▸ WORK TO COMPLETE
Reproduce every record exactly as it appears, but not the pictures.

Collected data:
*** Begin section ***

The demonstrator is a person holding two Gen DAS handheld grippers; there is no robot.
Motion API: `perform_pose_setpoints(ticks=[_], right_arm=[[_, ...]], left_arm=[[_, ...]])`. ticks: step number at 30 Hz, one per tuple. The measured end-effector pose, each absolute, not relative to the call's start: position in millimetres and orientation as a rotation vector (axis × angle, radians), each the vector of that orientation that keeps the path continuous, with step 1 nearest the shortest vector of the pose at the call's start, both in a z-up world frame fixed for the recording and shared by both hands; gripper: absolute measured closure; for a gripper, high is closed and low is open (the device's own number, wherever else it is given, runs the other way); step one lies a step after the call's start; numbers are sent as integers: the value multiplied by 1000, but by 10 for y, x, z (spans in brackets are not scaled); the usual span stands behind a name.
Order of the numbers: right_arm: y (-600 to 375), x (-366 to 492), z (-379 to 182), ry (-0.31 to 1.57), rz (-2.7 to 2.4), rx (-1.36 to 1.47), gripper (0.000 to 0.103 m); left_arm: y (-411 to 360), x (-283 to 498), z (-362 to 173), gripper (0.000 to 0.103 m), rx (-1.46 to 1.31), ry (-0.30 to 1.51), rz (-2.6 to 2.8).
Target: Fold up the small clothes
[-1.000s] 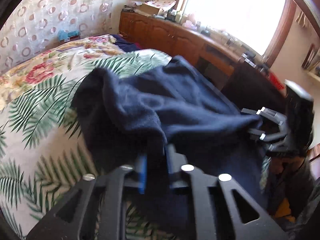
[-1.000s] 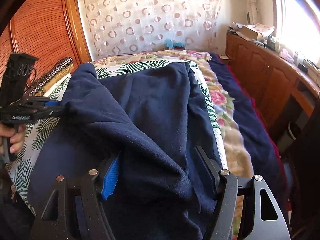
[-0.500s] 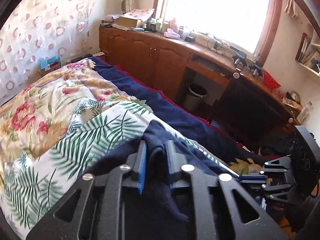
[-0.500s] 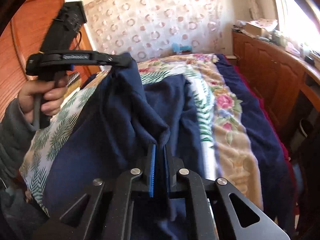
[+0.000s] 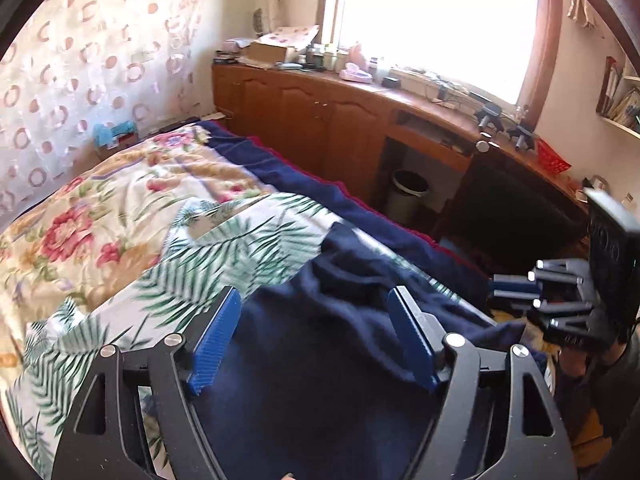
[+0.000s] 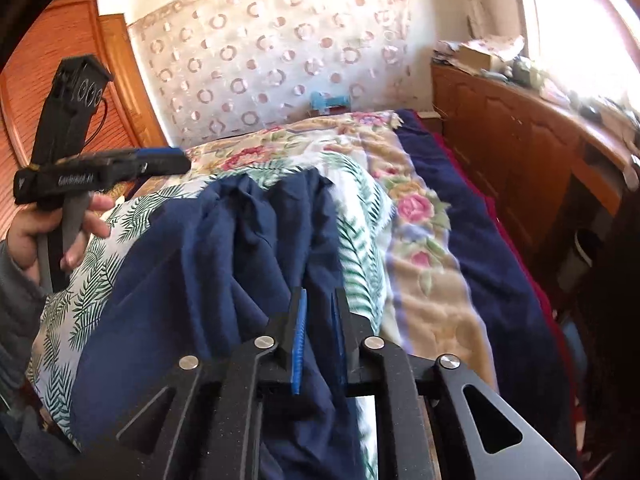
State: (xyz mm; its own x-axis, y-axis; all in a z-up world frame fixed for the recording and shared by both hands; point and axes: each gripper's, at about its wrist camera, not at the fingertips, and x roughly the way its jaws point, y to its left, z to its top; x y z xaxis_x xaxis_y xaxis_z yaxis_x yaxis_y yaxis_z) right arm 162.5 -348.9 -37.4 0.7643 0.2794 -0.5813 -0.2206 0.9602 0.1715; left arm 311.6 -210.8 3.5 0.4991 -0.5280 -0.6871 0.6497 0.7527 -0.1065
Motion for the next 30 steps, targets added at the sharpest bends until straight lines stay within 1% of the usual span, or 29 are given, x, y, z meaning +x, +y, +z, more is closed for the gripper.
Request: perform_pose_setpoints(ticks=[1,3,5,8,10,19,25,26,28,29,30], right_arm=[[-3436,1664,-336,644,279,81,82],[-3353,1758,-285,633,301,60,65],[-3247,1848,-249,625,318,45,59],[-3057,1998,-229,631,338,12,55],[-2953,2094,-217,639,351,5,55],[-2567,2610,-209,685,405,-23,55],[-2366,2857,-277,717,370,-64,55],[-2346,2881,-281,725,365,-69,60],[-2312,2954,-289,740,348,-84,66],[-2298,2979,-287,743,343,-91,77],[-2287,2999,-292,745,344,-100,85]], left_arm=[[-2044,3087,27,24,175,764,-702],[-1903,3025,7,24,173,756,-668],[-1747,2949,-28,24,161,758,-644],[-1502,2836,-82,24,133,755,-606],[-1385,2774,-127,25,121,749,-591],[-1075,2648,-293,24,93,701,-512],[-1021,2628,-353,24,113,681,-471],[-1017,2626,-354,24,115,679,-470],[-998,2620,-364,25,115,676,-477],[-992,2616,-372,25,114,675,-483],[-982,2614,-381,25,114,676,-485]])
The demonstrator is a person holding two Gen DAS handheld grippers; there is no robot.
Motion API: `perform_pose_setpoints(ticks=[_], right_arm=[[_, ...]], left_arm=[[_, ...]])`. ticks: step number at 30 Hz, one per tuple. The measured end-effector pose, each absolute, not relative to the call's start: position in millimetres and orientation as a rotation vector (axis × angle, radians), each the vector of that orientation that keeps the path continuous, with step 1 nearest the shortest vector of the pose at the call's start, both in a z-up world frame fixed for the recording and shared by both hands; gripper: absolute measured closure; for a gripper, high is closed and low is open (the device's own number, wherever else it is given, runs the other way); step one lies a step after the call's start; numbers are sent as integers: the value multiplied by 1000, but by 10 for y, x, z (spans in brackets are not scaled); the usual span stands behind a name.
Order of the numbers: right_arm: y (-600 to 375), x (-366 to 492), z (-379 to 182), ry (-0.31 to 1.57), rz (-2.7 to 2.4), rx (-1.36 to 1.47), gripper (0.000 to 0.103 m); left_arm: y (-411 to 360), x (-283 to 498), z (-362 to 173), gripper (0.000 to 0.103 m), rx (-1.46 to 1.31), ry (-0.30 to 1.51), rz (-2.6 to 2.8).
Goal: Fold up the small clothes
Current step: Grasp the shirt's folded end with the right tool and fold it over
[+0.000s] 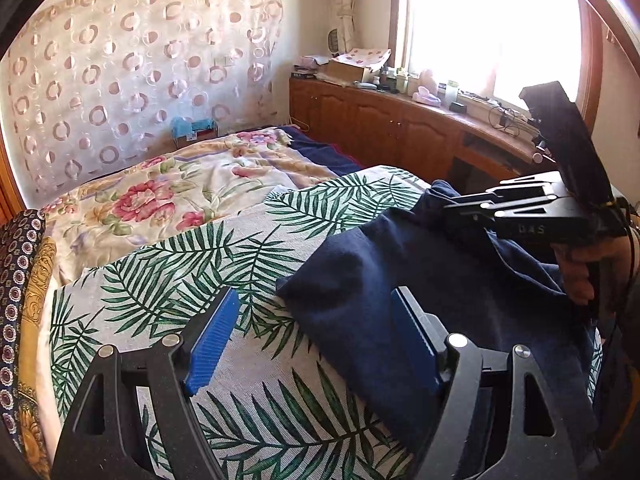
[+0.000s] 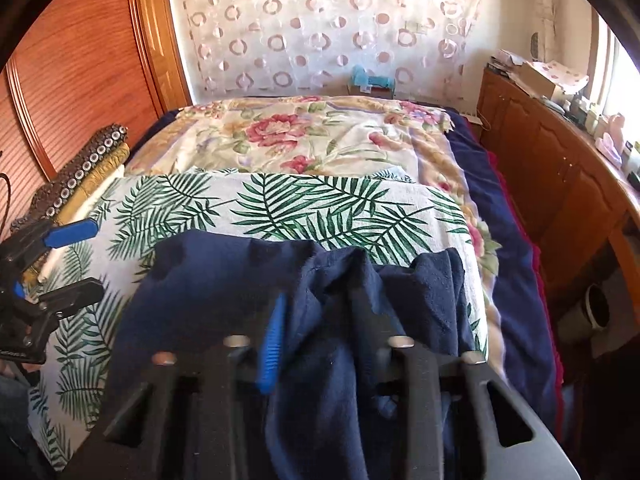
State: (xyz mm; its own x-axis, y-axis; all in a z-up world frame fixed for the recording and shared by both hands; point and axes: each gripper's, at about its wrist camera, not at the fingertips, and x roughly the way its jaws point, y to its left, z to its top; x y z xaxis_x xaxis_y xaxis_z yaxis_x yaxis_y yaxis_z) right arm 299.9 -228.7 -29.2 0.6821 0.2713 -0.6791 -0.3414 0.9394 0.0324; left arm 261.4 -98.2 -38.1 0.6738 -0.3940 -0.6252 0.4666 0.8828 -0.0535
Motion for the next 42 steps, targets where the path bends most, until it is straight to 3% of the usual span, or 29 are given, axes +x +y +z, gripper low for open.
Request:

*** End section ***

▸ RESPONSE AREA
The demonstrator is a person holding two Gen DAS handheld grippers; there is no robot.
Motion API: `perform_pose_setpoints(ticks=[_], right_arm=[[_, ...]], left_arm=[[_, ...]])`. ticks: step number at 30 Hz, one per tuple. The measured end-effector pose, each absolute, not relative to the call's start: position in millimetres and orientation as a rotation vector (axis × angle, radians), each the vector of that orientation that keeps the path continuous, with step 1 nearest the shortest vector of the pose at the call's start, both in a z-up world frame fixed for the recording and shared by both hands; gripper: absolute measured closure; for a gripper, high is closed and low is open (the device's own number, wherever else it is given, runs the other way); step one lies a step after the call's start; numbers are sent as integers: the value multiplied by 1000, but by 10 for y, x, z (spans in brackets are not scaled); the usual span stands behind a name.
Order of the numbers: right_arm: y (-600 to 375), x (-366 to 492), z (-379 to 182), ry (-0.31 to 1.57), rz (-2.7 to 2.4), rx (-1.36 to 1.47), gripper (0.000 to 0.103 m); left_arm: y (-411 to 360), x (-283 to 498), z (-362 to 173), gripper (0.000 to 0.103 m), rx (-1.46 to 1.31), ry (-0.30 to 1.51), rz (-2.6 to 2.8).
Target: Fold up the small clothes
[-1.000s] 
[-1.000s] 
[-0.500s] 
[-0.500s] 
[+0.000s] 
[+0.000s] 
State: (xyz mm; its own x-axis, y-axis; all in a z-up world frame fixed for the recording and shared by both hands; point and axes: each gripper's, at about its wrist camera, not at the fingertips, and x roughly the way its jaws point, y to its left, z to its top; x y z xaxis_x xaxis_y xaxis_z yaxis_x yaxis_y yaxis_z) right arm 162.5 -348.9 -37.4 0.7643 0.2794 -0.5813 -0.2206 0.9602 0.1715; left arm 311.6 -210.8 3.5 0.4991 -0.5280 -0.6871 0.6497 0.7527 -0.1065
Motion for the next 30 steps, targets added at the sharpest bends until straight lines stay within 1% of the usual span, or 29 are given, x, y, z meaning +x, +y, +z, more is closed for the gripper.
Request: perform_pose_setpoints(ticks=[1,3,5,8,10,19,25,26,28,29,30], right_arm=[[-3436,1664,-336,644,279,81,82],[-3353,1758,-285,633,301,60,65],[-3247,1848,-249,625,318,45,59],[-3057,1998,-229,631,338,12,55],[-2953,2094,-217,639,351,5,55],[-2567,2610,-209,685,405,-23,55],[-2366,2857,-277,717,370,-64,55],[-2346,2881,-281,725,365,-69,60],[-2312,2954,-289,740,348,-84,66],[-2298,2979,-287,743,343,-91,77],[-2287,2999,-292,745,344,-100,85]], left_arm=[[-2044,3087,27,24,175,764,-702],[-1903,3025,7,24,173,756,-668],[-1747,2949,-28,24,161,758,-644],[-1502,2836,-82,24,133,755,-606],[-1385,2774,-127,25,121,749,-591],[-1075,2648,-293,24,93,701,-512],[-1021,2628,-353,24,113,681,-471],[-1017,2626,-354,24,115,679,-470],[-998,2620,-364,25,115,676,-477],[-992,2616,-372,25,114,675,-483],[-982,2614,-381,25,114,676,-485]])
The demonstrator is a person holding two Gen DAS handheld grippers; there is no robot.
Motion API: `perform_pose_setpoints(ticks=[_], right_arm=[[_, ...]], left_arm=[[_, ...]])`. ticks: step number at 30 Hz, one per tuple. The measured end-effector pose, each absolute, not relative to the call's start: position in millimetres and orientation as a rotation vector (axis × angle, radians), each the vector of that orientation that keeps the path continuous, with step 1 nearest the shortest vector of the pose at the call's start, both in a z-up world frame fixed for the recording and shared by both hands; gripper: absolute measured closure; for a gripper, high is closed and low is open (the device's own number, wherever else it is given, runs the other way); step one lies a step after the call's start; numbers are sent as integers: the value multiplied by 1000, but by 10 for y, x, z (spans in brackets are not scaled); the usual span stands behind a name.
Order of the numbers: right_arm: y (-600 to 375), x (-366 to 492), z (-379 to 182), ry (-0.31 to 1.57), rz (-2.7 to 2.4), rx (-1.36 to 1.47), gripper (0.000 to 0.103 m); left_arm: y (-411 to 360), x (-283 to 498), z (-362 to 173), gripper (0.000 to 0.103 m), rx (-1.46 to 1.31), ry (-0.30 to 1.51), rz (-2.6 to 2.8).
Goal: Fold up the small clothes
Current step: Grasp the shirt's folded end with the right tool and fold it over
[+0.000s] 
[+0.000s] 
State: (xyz mm; its own x-axis, y-axis; all in a z-up world frame fixed for the recording and shared by both hands; point and axes: each gripper's, at about its wrist camera, not at the fingertips, and x roughly the way its jaws point, y to its left, z to its top; x y z xaxis_x xaxis_y xaxis_z yaxis_x yaxis_y yaxis_z) right arm 299.9 -228.7 -29.2 0.6821 0.2713 -0.6791 -0.3414 0.9394 0.0324; left arm 261.4 -98.2 -38.1 0.6738 -0.3940 -0.6252 0.4666 0.8828 -0.0535
Motion for the next 42 steps, targets where the path bends most, until it is straight to 3% of the usual span, or 29 are given, axes +x +y +z, gripper low for open.
Request:

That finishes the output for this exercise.